Chaos Testing/Chaos Engineering is required to ensure the Multi-AZ / Multi-Region setup is working as expected. This approach was pioneered by Netflix’s Chaos Monkey and is now widely being adopted across the industry as part of Resiliency.

https://netflix.github.io/chaosmonkey/

https://en.wikipedia.org/wiki/Chaos_engineering

Other key considerations

Latency:

Whenever there is an outage, the fallback approaches being considered may increase latency. This aspect needs to be considered while designing the optimal approach. This means the backup AZ/regions need to be in relatively proximity to the customers to ensure the latency is well under control.

Impact on Downstream systems

During the outage, if a cache is not available and the plan is to call the downstream systems or datastores to get the actual data, this may result in overloading the downstream systems and services. This aspect needs to be well understood.
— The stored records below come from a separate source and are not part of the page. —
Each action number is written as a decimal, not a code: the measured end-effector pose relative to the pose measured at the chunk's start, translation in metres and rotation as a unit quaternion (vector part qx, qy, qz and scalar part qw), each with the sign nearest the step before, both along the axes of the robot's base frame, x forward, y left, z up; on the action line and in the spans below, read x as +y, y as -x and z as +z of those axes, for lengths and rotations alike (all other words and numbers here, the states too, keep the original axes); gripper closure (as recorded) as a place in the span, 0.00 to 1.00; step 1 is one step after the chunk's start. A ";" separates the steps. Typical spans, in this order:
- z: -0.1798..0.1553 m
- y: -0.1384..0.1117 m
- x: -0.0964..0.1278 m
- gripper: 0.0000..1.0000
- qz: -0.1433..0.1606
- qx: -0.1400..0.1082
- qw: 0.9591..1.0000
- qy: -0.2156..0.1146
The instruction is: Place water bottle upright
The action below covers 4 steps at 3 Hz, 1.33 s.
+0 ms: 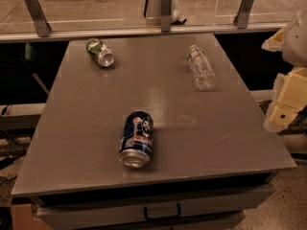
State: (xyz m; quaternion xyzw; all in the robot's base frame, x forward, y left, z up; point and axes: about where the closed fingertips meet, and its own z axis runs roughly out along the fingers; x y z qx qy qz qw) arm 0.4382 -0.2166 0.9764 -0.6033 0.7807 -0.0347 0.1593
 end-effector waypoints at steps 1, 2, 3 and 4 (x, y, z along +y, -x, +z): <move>0.000 0.000 0.000 0.00 0.000 -0.001 1.000 0.000; -0.005 -0.035 -0.001 0.00 -0.013 -0.012 1.000 -0.026; -0.014 -0.101 -0.005 0.00 -0.041 -0.032 0.996 -0.069; -0.028 -0.174 -0.001 0.00 -0.075 -0.051 0.990 -0.108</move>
Offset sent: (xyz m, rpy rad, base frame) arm 0.0981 -0.0059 -0.0163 0.1477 -0.0507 -0.0771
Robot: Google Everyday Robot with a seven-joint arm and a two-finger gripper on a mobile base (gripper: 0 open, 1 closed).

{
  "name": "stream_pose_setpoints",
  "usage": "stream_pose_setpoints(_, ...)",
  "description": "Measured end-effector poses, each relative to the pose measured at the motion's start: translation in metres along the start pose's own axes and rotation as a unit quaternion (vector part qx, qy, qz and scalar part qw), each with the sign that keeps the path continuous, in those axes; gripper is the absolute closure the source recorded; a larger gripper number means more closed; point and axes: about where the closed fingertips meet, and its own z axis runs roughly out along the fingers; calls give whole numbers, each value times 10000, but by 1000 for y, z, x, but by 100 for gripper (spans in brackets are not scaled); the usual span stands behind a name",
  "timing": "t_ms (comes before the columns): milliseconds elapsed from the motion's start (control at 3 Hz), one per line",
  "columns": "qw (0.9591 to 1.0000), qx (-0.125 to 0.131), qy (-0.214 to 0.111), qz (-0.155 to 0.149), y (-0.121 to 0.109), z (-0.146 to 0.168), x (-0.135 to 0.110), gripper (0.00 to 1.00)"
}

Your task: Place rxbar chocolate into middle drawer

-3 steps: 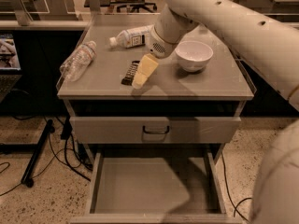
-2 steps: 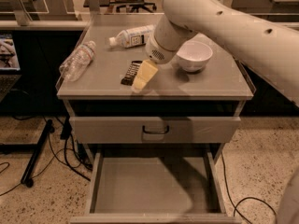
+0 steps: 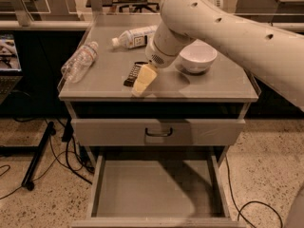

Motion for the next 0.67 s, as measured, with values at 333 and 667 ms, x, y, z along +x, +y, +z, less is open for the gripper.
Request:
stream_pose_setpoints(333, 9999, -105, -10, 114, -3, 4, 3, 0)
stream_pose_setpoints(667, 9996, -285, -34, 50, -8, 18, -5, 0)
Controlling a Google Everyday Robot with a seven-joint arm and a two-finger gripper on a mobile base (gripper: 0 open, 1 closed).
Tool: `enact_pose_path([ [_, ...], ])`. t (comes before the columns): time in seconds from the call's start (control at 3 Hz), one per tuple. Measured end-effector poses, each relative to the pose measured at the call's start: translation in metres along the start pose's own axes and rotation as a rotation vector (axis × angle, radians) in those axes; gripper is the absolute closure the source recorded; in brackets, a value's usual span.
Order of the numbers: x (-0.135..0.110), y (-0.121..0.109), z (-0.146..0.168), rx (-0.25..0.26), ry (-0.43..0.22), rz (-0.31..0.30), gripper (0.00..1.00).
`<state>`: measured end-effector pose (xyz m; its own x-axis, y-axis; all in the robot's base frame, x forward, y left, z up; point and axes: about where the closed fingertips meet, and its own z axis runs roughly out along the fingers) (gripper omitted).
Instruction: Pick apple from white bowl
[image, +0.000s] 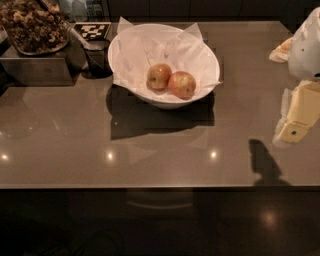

Understanding outage of Control Plane vs Data Plane

Data Plane is the actual AWS service. It can be accessed either via API, CLI or Web Console

Control Plane is the AWS web console. For some of the global services like Route53, S3, IAM, the Control Plane is available in US-EAST-1 region only. In case this region goes down for global services and if the control plane is affected, it is very difficult to switch or re-route services as the AWS web console will not be available due to the control plane outage. Hence it makes sense to have scripts available so that these services can be accessed via API or CLI when the control plane is not available.

Disaster Recovery is a huge topic and I have just covered the broad strokes of how it can be planned. It is not possible to implement DR 100% the very first time. It will be an ongoing process and fine-tuning may be required as and when we learn new ways things can fail or will not work.